Monday, January 25, 2010

Get what you inspect, not what you expect

Many leaders fail to recognize the important truth of this statement, "You get what you inspect, not what you expect."

Where most leaders, parents, managers, and supervisors fail is because of their lack of follow up. Seems we have no problem identifying what needs to be done, such as task to accomplish or deadlines to meet. We seem to be able to assign those tasks and delegate them to others so that the tasks we need to accomplish begin getting completed. If only this was enough, wouldn't that be great! Everything done exactly as you had assigned it out. Finished perfectly and completed on time as expected. Well that's what you expect isn't it? Don't we expect that when we assign or delegate out a task that it be completed on time and to perfection as we described it should be? Of course we do. But guess what, you're kidding yourself if you think this is the way it works. What's worse than kidding yourself, you've probably already found out that you are being held accountable for the work you assigned out that didn't get completed on time or even done at all. Now you are feeling the pressure of dropping the ball and now you find yourself gritting your teeth and commenting your frustration under your breath.

Hold it right there! Before you go any further, before you take your anger out on this person that failed so miserably at accomplishing the task you assigned to him... let's take a look at where YOU dropped the ball as the supervisor. Did you follow up? Did you check on his work as he progressed through the task, or did you simply give out the task and hope for the best? Look where that got you... In deep trouble!

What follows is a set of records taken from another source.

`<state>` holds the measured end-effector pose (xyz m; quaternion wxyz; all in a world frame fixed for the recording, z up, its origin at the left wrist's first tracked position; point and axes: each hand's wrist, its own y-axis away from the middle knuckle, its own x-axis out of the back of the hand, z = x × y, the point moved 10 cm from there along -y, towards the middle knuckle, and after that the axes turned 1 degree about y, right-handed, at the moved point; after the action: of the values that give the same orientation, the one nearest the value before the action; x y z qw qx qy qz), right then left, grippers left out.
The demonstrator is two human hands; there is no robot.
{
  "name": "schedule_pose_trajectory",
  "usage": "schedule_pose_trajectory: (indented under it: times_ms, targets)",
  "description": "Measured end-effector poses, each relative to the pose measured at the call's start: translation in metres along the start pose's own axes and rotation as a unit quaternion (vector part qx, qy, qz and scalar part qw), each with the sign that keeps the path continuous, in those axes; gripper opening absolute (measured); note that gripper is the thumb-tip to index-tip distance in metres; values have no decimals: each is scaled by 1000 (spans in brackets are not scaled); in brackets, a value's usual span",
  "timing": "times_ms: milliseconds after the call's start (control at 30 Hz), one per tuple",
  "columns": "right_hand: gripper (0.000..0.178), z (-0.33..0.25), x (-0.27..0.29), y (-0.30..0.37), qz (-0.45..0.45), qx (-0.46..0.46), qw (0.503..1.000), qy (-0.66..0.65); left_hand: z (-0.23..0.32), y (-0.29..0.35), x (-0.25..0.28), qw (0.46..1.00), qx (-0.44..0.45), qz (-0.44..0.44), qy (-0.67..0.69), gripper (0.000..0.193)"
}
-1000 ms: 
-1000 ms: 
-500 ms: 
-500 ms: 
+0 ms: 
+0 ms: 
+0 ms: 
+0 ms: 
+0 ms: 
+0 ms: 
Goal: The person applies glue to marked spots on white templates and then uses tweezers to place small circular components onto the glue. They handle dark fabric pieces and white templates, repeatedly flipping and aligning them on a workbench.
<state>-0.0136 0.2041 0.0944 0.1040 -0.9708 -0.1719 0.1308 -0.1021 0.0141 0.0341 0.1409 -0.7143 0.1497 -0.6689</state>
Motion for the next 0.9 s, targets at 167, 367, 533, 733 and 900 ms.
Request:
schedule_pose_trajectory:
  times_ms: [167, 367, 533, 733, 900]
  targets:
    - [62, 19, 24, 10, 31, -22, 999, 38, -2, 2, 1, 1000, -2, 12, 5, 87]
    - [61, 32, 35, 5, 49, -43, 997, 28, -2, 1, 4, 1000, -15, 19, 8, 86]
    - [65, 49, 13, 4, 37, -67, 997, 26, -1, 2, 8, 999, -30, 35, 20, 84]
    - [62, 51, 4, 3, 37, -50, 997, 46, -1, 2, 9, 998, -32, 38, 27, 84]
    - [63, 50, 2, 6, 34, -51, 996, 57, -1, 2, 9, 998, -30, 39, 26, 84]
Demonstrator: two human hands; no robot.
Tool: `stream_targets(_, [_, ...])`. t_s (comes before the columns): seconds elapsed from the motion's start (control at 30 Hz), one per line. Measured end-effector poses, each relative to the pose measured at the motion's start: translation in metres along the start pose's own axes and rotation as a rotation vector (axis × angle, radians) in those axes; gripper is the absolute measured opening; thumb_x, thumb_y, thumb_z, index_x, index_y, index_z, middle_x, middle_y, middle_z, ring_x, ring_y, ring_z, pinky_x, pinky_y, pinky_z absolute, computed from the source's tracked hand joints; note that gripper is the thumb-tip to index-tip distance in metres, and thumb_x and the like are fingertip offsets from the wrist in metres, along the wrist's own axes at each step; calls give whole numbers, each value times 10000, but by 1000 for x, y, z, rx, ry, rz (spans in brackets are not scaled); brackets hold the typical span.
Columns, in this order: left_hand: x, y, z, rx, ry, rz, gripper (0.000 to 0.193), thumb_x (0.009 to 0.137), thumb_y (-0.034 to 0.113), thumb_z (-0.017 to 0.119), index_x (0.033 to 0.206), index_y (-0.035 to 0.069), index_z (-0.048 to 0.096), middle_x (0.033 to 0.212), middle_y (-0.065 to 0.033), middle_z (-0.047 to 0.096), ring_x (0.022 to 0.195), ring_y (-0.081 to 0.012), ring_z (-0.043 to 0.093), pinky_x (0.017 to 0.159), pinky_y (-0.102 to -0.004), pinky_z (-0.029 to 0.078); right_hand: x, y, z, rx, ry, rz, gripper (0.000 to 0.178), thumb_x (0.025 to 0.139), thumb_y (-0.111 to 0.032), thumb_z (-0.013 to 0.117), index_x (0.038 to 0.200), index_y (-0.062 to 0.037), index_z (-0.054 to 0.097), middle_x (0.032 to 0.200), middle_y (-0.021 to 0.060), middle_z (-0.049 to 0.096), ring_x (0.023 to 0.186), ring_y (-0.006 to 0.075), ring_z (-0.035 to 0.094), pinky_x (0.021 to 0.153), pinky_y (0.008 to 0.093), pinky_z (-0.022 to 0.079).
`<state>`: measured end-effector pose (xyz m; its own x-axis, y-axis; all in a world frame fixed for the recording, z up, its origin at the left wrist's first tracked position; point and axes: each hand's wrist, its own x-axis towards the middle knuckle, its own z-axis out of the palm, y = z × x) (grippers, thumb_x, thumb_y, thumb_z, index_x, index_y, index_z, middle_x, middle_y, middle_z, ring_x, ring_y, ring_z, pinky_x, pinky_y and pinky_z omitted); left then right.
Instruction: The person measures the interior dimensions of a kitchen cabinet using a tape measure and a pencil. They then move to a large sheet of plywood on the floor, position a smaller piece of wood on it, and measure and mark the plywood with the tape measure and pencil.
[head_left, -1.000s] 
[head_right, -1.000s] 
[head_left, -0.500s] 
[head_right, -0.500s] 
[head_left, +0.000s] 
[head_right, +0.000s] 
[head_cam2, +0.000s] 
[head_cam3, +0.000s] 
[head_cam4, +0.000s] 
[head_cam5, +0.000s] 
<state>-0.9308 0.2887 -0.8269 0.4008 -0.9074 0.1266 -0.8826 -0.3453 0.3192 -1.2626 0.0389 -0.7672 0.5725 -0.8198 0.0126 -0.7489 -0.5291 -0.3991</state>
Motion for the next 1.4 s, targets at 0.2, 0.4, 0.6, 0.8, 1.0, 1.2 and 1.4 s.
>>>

I think it's always important to remember that the task to be completed is assigned to YOU. If you choose to delegate it out, fine, good leaders always will, but the task is still yours to complete on time. Just because you assigned it out doesn't in anyway eliminate the accountability place on you to accomplish the task. Even more so, you are now at risk, because you are counting on someone else accomplishing your task correctly and timely. How in the world can you not follow up and ensure that the task is not done correctly? I've listed some common reasons that we as leaders use in justifying in our minds why we didn't follow up.

  1. Shouldn't have to, these are managers I'm assigning these task to, they know and understand that this is important, they are in positions of leadership and they should just do what they're told to do. ( my experience... always follow up, you never know... you may not have communicated the task very well and they may think they are doing exactly what you told them to do.)

  2. I trust them, they are dependable people, I can count on them. (my experience... it's good to trust them, but they make mistakes, they are busy with other task as well, they may not understand the importance of the task like you do, and sometimes people just forget things. Always follow up to see that things are happening.)

  3. I don't have time to follow up. (my experience... you don't have time NOT to follow up. The time you spend fixing the mess that other can create will make you think twice about following up. It's always saves time to follow up periodically. This will save others time and you time and ensure the best production of all involved due to not having to backtrack or begin again in a new direction because they mis understood)

YOU get what you INSPECT, not what you EXPECT. This is a true leadership principal that will save you time and money if you'll only follow up better on those you supervise. The benefit of good followup is two fold. Not only do you see the job get done correctly and on time, you allow a closer relationship between you and your subordinates. Each person you supervise wants you to see what they do for you. They feel good when they know they have done the job correctly, but what they really want is to know that you know they did it right. By following up this gives you the chance to give out the praise and the "pats on the back," for a job well done. So through your follow up, you ensure the job gets done and you also have the ability to teach, mentor, and praise those you supervise.